» **WORK ORDER**
Give back exactly the line that contains "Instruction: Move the" and all the lines after it in the records below, to the very last, with no other output.

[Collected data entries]

───

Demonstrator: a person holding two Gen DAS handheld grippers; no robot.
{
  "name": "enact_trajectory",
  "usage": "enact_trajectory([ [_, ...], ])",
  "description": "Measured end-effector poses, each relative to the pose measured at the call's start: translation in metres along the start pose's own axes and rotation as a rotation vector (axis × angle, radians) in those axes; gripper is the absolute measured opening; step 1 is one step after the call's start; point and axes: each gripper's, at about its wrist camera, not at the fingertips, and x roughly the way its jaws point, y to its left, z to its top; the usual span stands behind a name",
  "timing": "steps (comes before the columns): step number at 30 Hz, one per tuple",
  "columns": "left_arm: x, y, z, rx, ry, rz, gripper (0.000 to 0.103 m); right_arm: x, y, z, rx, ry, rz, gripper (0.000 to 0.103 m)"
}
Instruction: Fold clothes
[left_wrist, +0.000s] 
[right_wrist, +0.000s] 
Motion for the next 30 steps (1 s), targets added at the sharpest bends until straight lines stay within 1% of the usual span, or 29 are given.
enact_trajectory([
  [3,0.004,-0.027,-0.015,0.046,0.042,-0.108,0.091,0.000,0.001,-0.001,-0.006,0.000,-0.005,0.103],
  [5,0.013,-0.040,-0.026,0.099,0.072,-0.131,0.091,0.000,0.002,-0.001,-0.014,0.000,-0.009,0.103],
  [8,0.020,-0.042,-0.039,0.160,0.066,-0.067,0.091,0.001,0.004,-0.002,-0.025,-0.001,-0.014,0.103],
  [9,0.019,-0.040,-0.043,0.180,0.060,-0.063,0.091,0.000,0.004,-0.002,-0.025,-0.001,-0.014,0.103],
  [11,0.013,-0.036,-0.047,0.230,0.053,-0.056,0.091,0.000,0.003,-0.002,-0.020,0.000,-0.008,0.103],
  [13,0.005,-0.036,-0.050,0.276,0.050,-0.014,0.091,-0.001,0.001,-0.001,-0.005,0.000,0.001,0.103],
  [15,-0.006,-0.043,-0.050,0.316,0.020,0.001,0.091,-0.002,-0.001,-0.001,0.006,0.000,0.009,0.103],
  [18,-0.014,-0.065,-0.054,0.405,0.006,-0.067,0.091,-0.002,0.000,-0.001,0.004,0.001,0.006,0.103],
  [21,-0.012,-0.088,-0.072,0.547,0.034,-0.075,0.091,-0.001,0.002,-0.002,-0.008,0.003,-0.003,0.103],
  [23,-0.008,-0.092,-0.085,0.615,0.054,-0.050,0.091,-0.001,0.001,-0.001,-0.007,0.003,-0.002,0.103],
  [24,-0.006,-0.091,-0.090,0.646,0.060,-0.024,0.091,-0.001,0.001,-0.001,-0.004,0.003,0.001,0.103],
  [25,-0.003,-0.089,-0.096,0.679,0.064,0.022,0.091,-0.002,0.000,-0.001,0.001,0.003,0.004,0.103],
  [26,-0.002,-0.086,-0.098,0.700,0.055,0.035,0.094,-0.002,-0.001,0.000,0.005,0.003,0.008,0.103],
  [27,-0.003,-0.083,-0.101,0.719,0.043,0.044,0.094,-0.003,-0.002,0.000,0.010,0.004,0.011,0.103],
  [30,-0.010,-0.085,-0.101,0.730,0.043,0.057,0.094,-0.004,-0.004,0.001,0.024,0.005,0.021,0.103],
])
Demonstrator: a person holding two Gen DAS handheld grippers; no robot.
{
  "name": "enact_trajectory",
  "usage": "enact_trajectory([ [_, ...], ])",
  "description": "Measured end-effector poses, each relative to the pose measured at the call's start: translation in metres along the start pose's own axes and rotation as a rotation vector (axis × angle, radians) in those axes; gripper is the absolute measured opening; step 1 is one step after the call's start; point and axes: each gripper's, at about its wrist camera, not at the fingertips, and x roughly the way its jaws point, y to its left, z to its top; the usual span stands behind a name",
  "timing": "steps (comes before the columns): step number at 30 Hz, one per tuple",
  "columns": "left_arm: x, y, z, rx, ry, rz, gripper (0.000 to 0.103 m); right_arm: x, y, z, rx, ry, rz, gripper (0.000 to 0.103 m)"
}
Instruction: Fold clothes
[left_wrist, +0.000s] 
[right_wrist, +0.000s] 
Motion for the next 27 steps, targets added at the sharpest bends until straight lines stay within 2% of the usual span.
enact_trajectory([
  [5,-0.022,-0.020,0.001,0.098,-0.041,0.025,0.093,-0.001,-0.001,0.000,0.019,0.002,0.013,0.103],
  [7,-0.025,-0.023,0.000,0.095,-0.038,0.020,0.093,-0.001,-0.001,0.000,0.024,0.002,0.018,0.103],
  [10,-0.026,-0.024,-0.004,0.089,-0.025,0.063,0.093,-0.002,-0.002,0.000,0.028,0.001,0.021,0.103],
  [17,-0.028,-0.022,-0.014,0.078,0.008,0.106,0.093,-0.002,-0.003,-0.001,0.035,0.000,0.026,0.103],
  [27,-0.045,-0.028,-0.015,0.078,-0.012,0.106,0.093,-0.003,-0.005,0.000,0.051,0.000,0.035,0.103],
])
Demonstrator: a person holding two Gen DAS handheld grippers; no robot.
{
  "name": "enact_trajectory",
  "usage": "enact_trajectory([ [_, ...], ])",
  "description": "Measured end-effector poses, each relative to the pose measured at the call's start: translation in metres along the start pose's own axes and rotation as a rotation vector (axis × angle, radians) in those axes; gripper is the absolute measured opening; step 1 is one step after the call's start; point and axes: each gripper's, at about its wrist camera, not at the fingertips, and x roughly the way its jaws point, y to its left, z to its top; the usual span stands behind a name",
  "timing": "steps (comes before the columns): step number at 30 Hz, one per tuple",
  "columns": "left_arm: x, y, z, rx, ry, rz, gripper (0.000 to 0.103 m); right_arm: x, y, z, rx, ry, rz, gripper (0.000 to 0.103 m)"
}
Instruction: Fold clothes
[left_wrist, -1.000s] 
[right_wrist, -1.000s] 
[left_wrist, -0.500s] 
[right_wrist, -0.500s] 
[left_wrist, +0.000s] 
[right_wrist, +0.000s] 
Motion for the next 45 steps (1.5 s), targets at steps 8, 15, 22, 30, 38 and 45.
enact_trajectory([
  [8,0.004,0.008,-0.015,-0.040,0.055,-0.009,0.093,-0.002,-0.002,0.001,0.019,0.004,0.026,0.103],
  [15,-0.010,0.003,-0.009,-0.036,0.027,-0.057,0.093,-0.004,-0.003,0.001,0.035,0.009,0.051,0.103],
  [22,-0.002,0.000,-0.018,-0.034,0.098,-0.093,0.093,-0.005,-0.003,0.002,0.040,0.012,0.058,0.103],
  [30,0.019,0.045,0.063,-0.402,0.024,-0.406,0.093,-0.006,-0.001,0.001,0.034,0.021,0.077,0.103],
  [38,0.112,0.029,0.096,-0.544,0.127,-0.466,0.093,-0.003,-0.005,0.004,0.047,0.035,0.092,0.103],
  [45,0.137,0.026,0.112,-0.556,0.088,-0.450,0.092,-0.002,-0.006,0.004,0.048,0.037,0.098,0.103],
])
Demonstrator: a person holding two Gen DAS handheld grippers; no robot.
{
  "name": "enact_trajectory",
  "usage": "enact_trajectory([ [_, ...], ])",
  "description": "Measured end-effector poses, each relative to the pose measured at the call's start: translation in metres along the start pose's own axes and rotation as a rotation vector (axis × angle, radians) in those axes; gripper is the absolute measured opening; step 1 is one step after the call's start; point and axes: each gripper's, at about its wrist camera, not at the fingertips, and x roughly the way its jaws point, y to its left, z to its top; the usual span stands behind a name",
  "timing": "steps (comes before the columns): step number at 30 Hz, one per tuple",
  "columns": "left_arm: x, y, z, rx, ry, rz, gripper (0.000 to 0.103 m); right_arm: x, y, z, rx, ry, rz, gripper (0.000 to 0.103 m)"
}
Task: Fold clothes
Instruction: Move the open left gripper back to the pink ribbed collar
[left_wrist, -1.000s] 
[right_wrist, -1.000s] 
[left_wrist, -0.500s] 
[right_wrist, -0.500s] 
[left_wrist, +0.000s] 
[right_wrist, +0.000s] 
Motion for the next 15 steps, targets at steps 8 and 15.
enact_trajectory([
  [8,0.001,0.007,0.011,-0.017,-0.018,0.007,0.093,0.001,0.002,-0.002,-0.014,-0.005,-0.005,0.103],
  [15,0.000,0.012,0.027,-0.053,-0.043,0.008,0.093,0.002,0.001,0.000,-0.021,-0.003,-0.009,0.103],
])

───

» **WRITTEN RESPONSE**
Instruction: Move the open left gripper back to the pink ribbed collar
[left_wrist, -1.000s] 
[right_wrist, -1.000s] 
[left_wrist, -0.500s] 
[right_wrist, -0.500s] 
[left_wrist, +0.000s] 
[right_wrist, +0.000s] 
Motion for the next 15 steps, targets at steps 8 and 15.
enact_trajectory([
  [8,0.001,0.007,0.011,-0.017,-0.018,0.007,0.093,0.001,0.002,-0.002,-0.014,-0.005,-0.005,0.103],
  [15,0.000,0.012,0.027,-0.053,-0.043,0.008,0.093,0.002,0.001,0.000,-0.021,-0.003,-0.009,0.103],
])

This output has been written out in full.